Привычки вроде бы всё те же,

да поводы уже не те.

«Услыхав какофонию дня…»

Услыхав какофонию дня,

закрываюсь от мира мгновенно.

Но нельзя почитать и меня

инструментом, настроенным верно.

Ведь какой ни коснешься струны,

до каких ни дотронешься клавиш,

ни с Иуды не смоешь вины,

ни Христа от креста не избавишь.

«Дни августа… Душе – как божий дар они…»

Дни августа… Душе – как божий дар они.

Во всем царит покой. (А для меня так редки

периоды без драм!) Хотя и в эти дни

от нервов наперед я пью свои таблетки.

Но дивно хорошо, стряхнув остатки сна,

в постели полежать московским ранним утром,

и улыбнуться дню, любуясь из окна

ветвями лиственниц в моем дворе уютном.

В гостиной бьют часы: «Бим-бом!» Пора вставать.

Умылся. Что теперь, позавтракать? А как же!

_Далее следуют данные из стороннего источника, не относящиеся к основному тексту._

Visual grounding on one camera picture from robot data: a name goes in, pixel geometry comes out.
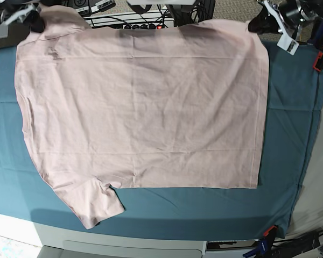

С утра побольше ешь – не будешь толстоват

почтенье оказав простой овсяной каше.

Одевшись, выхожу. Двор пуст: кто в отпуску

копает огород, кто преет на работе.

А я иду гулять по ближнему леску,

под соснами сидеть как бы в прохладном гроте.

Из этих райских кущ, готовых к сентябрю,

но все-таки еще богатых птичьим пеньем,

на прошлое свое в дни августа смотрю

без всякой горечи, и даже с умиленьем.

Костер моих обид уже сгорел дотла,

и удобрен золой большой участок сада.

Мне кажется теперь, что жизнь моя светла,

что все в ней здорово и только так, как надо.